I'm using Monix Task
for async control.
scenario
- tasks are executed in parallel
- if failure occurs over X times
- stop all tasks that are not yet in complete status (as quick as better)
my solution
I come up the ideas that race between 1. result and 2. error counter, and cancel the loser.
Via Task.race
if the error-counter get to threshold first, then the tasks would be canceled by Task.race
.
experiment
on Ammonite REPL
{
import $ivy.`io.monix::monix:3.1.0`
import monix.eval.Task
import monix.execution.atomic.Atomic
import scala.concurrent.duration._
import monix.execution.Scheduler
//import monix.execution.Scheduler.Implicits.global
implicit val s = Scheduler.fixedPool("race", 2) // pool size
val taskSize = 100
val errCounter = Atomic(0)
val threshold = 3
val tasks = (1 to taskSize).map(_ => Task.sleep(100.millis).map(_ => errCounter.increment()))

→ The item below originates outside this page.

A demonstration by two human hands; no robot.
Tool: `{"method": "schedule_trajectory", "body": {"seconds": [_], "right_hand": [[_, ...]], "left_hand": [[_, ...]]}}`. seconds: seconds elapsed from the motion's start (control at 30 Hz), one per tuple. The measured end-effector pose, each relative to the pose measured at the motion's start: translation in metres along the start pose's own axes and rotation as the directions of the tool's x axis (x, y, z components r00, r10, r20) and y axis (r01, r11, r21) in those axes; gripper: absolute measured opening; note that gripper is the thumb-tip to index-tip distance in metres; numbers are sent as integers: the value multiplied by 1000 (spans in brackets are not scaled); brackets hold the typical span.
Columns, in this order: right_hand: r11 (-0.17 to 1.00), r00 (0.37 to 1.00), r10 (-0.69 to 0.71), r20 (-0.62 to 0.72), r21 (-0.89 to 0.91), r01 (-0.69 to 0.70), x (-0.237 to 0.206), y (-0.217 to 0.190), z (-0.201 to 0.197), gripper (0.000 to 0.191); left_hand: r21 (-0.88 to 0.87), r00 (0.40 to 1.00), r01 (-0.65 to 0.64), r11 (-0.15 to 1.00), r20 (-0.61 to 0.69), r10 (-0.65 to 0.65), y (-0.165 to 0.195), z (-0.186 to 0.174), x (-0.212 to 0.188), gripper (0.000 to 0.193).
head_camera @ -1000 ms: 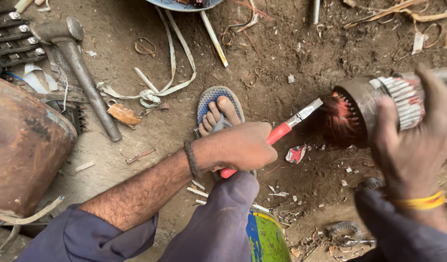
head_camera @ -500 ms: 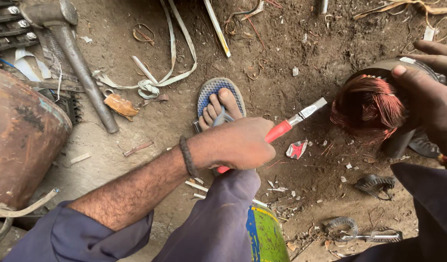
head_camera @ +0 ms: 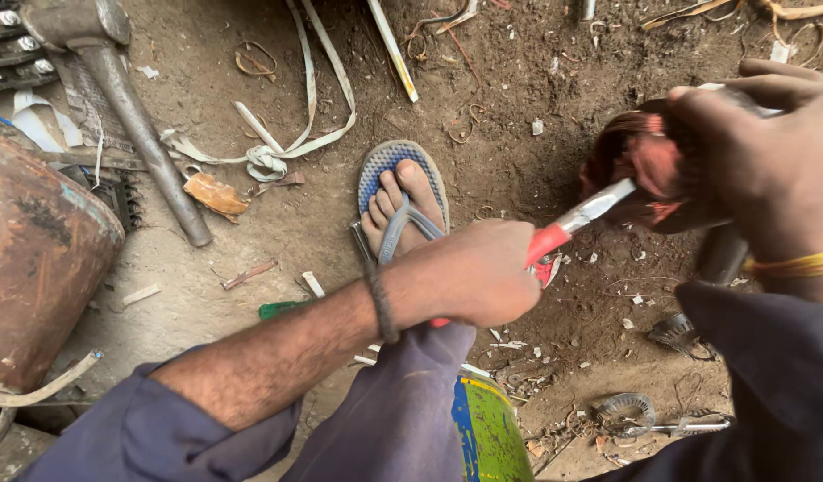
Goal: The person uses pliers to cut and pull copper windings from a cylindrical motor component. The removed copper wire is placed into a nearby metal bowl. The person repeatedly rotates the component and continues cutting and pulling the wire throughout the clip.
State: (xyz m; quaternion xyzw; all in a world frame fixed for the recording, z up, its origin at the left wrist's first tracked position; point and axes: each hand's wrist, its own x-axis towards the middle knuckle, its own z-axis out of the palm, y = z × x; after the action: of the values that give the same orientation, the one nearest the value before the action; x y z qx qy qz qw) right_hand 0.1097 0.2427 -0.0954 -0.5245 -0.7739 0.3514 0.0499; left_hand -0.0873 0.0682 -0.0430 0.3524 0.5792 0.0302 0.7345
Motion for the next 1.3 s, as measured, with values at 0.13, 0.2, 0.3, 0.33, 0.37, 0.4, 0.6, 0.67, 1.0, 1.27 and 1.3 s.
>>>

val guard = Task(f"stop because too many error: ${errCounter.get()}")
.restartUntil(_ => errCounter.get() >= threshold)
val race = Task
.race(guard, Task.gather(tasks))
.runToFuture
.onComplete { case x => println(x); println(f"completed task: ${errCounter.get()}") }
}
issue
The outcome is depends on thread pool size !?
For pool size 1
the outcome is almost always a task success i.e. no stop.
Success(Right(.........))
completed task: 100 // all task success !
For pool size 2
it is very un-deterministic between success and failure and the cancelling is not accurate.
for example:
Success(Left(stop because too many error: 1))
completed task: 98
the canceling is as late as 98 tasks has completed.

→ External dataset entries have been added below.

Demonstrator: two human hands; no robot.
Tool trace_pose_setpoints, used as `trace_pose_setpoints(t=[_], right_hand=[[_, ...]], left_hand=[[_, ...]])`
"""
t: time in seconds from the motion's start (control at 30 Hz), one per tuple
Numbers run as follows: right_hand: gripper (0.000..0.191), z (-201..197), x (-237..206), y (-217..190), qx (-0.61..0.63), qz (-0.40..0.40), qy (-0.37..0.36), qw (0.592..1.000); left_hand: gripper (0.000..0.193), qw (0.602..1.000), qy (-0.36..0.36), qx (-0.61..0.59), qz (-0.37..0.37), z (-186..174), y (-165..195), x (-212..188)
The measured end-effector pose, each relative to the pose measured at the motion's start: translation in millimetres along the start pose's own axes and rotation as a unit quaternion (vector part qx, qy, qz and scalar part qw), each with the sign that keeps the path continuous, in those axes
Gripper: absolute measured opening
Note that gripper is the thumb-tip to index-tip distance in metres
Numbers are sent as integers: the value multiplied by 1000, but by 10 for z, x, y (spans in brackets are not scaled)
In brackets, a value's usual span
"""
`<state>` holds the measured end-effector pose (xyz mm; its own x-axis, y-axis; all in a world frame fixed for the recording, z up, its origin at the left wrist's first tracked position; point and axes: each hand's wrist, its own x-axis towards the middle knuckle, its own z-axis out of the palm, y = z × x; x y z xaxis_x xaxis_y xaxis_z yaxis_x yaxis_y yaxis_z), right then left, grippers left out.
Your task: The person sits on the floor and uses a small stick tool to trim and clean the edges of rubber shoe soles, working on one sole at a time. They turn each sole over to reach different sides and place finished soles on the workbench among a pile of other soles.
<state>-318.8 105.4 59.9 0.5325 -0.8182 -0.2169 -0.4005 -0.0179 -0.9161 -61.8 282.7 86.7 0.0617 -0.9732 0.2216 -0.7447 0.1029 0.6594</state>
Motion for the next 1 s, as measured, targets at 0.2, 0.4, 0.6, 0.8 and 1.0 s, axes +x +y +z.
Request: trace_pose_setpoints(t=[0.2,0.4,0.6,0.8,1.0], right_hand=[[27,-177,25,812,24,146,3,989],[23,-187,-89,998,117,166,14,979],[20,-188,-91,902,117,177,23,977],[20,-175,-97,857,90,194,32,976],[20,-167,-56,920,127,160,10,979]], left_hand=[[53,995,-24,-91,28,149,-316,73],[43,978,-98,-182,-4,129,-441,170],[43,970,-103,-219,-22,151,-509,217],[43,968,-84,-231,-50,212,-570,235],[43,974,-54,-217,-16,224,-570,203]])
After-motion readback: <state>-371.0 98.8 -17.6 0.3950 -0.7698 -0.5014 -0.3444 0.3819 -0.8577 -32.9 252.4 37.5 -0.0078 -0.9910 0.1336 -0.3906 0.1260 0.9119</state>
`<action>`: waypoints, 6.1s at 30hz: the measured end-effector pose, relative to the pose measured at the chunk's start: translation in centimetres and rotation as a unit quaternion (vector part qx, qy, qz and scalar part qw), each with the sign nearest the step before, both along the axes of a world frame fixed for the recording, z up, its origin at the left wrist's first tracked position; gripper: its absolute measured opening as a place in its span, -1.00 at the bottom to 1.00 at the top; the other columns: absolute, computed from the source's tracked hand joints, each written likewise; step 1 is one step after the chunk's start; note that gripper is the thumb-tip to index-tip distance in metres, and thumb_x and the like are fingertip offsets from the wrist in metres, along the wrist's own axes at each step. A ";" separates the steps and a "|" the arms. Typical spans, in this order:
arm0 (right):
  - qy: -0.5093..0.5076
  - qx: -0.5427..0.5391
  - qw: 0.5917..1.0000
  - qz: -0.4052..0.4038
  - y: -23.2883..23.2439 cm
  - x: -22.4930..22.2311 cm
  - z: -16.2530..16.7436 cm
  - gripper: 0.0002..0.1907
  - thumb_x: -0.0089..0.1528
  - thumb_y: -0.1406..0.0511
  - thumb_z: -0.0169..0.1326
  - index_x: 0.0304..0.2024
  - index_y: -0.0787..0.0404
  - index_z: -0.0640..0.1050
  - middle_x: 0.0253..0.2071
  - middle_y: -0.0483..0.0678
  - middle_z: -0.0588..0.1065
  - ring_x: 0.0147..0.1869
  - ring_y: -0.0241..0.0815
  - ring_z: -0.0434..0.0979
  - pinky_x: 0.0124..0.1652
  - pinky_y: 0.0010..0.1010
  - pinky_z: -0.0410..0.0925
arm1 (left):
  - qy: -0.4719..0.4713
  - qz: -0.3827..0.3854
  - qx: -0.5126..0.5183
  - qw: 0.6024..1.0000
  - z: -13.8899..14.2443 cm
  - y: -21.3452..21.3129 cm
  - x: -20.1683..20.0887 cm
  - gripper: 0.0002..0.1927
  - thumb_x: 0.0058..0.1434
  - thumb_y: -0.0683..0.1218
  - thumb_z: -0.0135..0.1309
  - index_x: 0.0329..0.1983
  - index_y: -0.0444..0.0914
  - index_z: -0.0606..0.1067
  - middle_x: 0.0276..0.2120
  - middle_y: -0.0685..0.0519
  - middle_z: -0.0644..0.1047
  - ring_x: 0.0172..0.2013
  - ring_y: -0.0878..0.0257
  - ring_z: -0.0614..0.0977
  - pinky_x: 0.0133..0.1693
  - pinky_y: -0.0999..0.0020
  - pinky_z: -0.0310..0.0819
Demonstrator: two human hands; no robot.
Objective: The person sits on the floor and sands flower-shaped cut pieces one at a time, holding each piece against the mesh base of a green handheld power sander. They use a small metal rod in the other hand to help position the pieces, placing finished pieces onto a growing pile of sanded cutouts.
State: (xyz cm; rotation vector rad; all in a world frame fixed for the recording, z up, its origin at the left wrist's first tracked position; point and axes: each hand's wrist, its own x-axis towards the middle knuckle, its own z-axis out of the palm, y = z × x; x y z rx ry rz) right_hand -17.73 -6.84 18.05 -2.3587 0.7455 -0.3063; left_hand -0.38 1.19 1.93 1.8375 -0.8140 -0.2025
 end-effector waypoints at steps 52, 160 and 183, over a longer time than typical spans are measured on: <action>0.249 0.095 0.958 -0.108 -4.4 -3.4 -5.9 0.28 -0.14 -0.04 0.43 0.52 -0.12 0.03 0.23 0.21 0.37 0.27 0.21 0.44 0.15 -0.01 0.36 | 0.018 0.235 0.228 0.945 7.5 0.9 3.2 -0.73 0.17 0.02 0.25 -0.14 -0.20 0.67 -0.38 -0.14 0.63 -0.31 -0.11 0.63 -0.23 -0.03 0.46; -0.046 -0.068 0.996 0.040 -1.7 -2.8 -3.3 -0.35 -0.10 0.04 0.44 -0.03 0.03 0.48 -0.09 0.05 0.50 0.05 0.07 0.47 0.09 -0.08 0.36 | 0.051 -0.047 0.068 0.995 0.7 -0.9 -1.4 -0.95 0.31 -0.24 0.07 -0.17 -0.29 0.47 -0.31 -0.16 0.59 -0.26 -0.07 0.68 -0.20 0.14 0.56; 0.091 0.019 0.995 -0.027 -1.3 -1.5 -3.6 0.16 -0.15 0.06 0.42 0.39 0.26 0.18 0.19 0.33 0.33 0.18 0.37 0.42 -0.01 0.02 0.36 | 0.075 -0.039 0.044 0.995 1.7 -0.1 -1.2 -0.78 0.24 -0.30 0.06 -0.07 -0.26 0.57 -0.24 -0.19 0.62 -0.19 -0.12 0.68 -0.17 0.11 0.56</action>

the error count is weird small to threshold.
The default global scheduler get this same outcome behavior.
For pool size 200
it is more deterministic and the stopping is earlier thus more accurate in sense that less task was completed.
Success(Left(stop because too many error: 2))
completed task: 8
the larger of the pool size the better.
If I change Task.gather
to Task.sequence
execution, all issues disappeared!
What is the cause for this dependency on pool size ? How to improve it or is there better alternative for stopping tasks once too many error occurs ?